Exercise prompt: Your answer should be the exact lines of the data below from the one containing "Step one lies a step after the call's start" through the one containing "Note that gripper"; please include nothing else.

━━ Source data ━━

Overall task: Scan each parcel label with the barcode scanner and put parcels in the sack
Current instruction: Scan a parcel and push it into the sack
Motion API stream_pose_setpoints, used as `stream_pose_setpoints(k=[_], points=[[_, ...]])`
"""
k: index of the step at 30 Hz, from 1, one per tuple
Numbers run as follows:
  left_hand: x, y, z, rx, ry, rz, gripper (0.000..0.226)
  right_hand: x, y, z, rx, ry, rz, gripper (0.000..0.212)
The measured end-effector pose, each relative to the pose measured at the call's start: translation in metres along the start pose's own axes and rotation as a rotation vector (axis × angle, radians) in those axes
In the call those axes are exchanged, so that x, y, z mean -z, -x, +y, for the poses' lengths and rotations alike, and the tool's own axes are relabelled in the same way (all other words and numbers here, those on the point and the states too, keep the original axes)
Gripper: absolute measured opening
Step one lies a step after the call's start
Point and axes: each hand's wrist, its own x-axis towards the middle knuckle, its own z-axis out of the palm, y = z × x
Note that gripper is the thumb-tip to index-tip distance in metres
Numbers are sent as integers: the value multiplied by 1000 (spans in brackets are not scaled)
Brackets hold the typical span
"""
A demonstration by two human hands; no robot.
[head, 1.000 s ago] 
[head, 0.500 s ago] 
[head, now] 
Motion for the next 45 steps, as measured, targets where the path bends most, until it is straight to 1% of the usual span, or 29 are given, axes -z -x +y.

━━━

Solution to this task:
Step one lies a step after the call's start
Point and axes: each hand's wrist, its own x-axis towards the middle knuckle, its own z-axis out of the palm, y = z × x
Note that gripper is the thumb-tip to index-tip distance in metres

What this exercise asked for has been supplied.